Items from a data source:
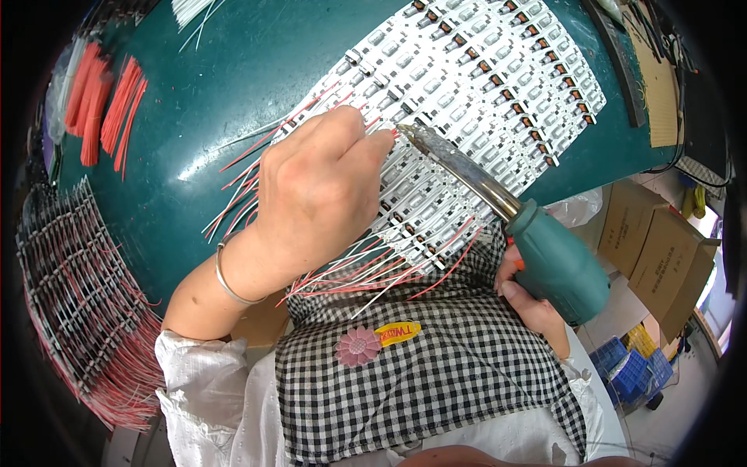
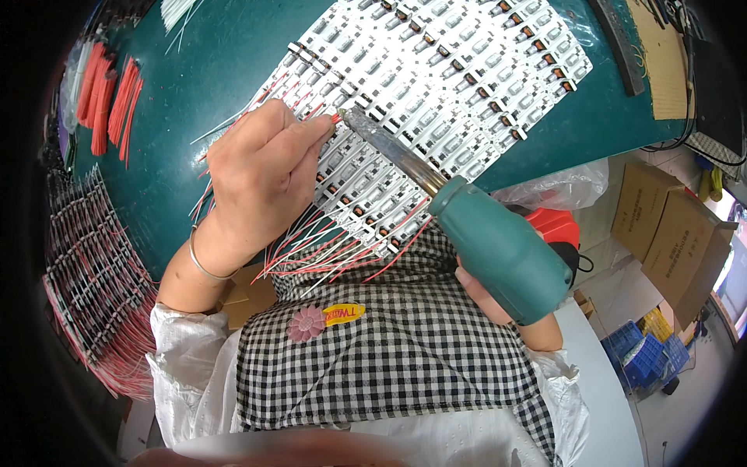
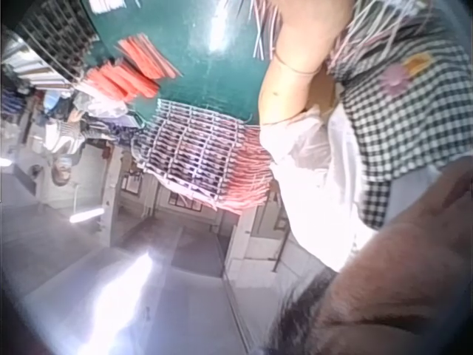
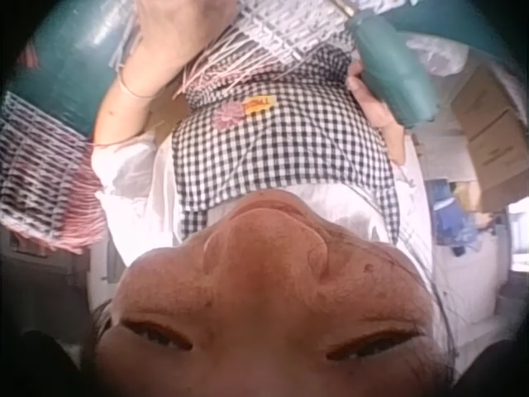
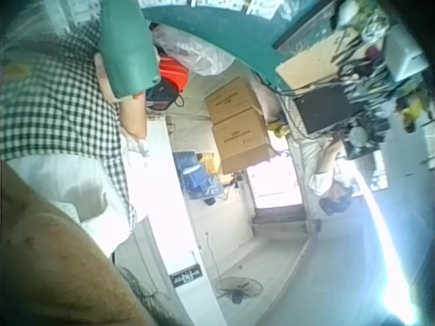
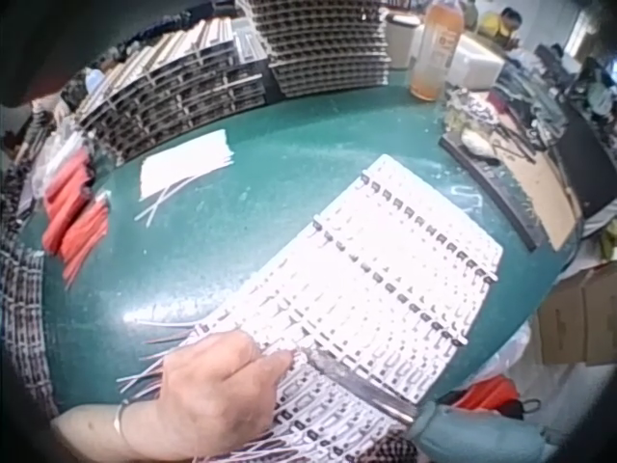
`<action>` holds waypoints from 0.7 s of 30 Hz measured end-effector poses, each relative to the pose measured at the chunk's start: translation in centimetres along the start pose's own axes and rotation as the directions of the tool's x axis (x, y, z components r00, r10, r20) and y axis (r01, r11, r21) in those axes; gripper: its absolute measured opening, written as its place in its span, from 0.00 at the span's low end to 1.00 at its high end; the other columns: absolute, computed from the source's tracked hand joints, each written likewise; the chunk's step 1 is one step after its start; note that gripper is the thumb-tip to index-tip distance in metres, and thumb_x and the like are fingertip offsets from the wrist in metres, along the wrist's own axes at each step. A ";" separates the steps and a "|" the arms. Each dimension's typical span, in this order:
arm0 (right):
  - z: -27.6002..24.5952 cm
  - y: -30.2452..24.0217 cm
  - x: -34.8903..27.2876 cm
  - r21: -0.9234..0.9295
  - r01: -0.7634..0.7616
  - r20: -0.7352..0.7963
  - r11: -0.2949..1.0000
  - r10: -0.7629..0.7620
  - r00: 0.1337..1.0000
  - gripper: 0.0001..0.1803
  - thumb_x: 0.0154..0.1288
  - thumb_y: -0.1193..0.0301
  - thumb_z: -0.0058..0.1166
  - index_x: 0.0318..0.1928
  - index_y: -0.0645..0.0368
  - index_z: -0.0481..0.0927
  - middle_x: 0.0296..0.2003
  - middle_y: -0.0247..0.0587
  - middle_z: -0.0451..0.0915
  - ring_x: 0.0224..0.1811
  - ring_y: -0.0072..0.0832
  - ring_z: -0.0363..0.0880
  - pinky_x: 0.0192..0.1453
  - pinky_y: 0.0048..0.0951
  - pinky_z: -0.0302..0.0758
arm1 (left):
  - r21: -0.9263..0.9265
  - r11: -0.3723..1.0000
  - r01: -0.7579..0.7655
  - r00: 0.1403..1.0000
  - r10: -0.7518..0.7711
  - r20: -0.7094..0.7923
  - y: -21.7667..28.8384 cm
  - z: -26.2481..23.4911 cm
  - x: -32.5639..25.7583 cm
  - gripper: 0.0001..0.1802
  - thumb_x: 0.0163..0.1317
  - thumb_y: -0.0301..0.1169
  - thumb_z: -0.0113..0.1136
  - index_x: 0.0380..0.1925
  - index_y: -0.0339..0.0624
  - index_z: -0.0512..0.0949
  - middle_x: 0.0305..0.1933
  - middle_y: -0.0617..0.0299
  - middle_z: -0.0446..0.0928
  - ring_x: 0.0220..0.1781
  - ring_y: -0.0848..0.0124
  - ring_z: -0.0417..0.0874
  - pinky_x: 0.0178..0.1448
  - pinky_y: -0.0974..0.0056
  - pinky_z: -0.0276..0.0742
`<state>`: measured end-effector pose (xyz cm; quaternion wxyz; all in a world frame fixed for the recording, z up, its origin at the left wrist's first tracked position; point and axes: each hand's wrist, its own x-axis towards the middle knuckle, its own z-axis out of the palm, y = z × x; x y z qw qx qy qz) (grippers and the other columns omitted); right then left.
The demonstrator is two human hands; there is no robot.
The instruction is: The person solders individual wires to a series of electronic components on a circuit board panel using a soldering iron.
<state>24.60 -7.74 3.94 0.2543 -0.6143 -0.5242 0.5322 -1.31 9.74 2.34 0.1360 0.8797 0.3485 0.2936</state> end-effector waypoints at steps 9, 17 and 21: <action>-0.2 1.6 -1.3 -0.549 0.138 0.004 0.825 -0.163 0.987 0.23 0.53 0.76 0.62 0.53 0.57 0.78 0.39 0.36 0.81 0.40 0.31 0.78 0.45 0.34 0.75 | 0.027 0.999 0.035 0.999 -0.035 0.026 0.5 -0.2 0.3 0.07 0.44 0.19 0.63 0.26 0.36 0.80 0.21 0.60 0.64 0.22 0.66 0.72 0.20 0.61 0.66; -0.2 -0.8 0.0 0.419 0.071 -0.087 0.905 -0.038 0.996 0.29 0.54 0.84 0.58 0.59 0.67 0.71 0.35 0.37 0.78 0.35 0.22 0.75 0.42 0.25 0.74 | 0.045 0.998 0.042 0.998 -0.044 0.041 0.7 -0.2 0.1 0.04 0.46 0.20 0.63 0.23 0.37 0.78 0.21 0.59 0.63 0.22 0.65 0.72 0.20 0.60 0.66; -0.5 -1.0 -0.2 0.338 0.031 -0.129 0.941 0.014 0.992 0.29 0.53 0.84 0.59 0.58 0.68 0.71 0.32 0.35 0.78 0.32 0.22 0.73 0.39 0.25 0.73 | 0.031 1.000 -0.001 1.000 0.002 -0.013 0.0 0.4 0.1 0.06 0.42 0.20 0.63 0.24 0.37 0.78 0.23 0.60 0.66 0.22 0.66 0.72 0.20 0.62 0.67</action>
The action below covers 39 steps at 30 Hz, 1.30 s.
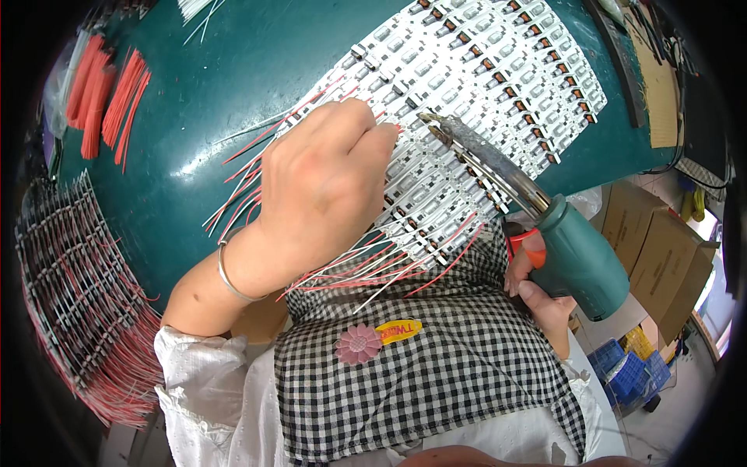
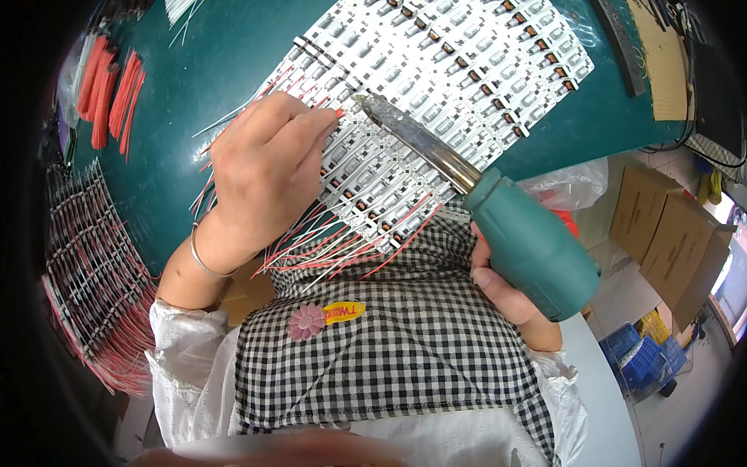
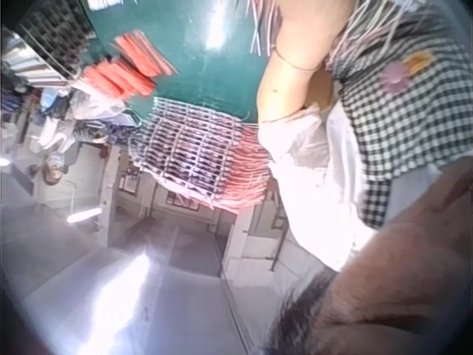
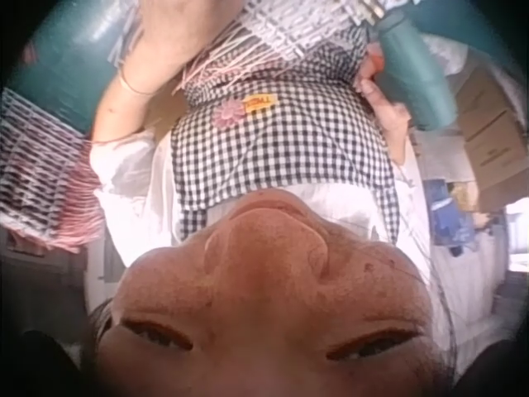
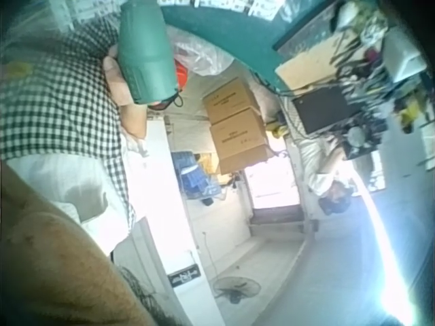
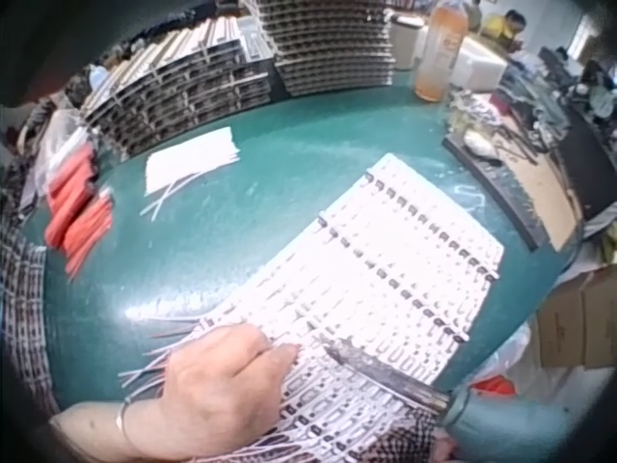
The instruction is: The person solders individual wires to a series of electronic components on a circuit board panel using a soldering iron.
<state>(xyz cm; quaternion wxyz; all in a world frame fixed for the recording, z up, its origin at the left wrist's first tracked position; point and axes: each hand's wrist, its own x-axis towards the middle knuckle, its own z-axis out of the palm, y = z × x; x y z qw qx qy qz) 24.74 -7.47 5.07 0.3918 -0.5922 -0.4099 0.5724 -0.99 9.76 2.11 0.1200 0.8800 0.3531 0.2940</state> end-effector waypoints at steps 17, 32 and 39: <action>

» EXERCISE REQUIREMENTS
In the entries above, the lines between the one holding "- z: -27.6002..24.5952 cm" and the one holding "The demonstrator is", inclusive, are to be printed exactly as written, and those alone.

» REPLY TO THE EXERCISE
  - z: -27.6002..24.5952 cm
  - y: -30.2452..24.0217 cm
  - x: -34.8903..27.2876 cm
  - r21: -0.9234..0.9295
  - r01: -0.7634..0.7616
  - r20: -0.7352..0.7963
  - r11: -0.2949..1.0000
  - r10: -0.7629..0.7620
  - r00: 0.1337..1.0000
  - gripper: 0.0001..0.1803
  - thumb_x: 0.0154..0.1288
  - thumb_y: -0.1193..0.0301
  - thumb_z: -0.0058..0.1166
  - index_x: 0.0318..0.1928
  - index_y: -0.0645..0.0368
  - index_z: -0.0481..0.0927
  - middle_x: 0.0296..0.2003
  - middle_y: -0.0247..0.0587
  - middle_z: -0.0451..0.0915
  - ring_x: 0.0224..0.1811
  - ring_y: -0.0072..0.0832
  - ring_z: -0.0363..0.0880
  - pinky_x: 0.0192..0.1453
  - pinky_y: 0.0048..0.0951
  - pinky_z: -0.0302..0.0758
arm1 (left):
  - r21: -0.9263..0.9265
  - r11: -0.3723..1.0000
  - r01: -0.7579..0.7655
  - r00: 0.1403..1.0000
  - r10: -0.7518..0.7711
  - r20: -0.7094..0.7923
  - y: -21.7667..28.8384 cm
  - z: -26.2481..23.4911 cm
  - x: -32.5639..25.7583 cm
  - gripper: 0.0001..0.1802
  - thumb_x: 0.0163..0.1317
  - thumb_y: -0.0301..0.1169
  - thumb_z: -0.0113..0.1136
  - index_x: 0.0380..0.1925
  - index_y: -0.0339..0.0624
  - index_z: -0.0512..0.0949
  - middle_x: 0.0305..0.1933
  - middle_y: -0.0617..0.0299
  - middle_z: -0.0446..0.0928
  - ring_x: 0.0220..0.1781
  - ring_y: -0.0848..0.0124
  - ring_z: -0.0417..0.0874
  - pinky_x: 0.0178..0.1448
  - pinky_y: -0.0974..0.0056
  - pinky_z: -0.0276..0.0742
`<state>`: measured end-effector pose (xyz cm; quaternion wxyz; all in a world frame fixed for the recording, z up, its origin at the left wrist's first tracked position; point and axes: each hand's wrist, its own x-axis towards the middle knuckle, its own z-axis out of the palm, y = z × x; x y z qw qx qy qz) (grippers and the other columns omitted); right then left.
The demonstrator is two human hands; there is no robot.

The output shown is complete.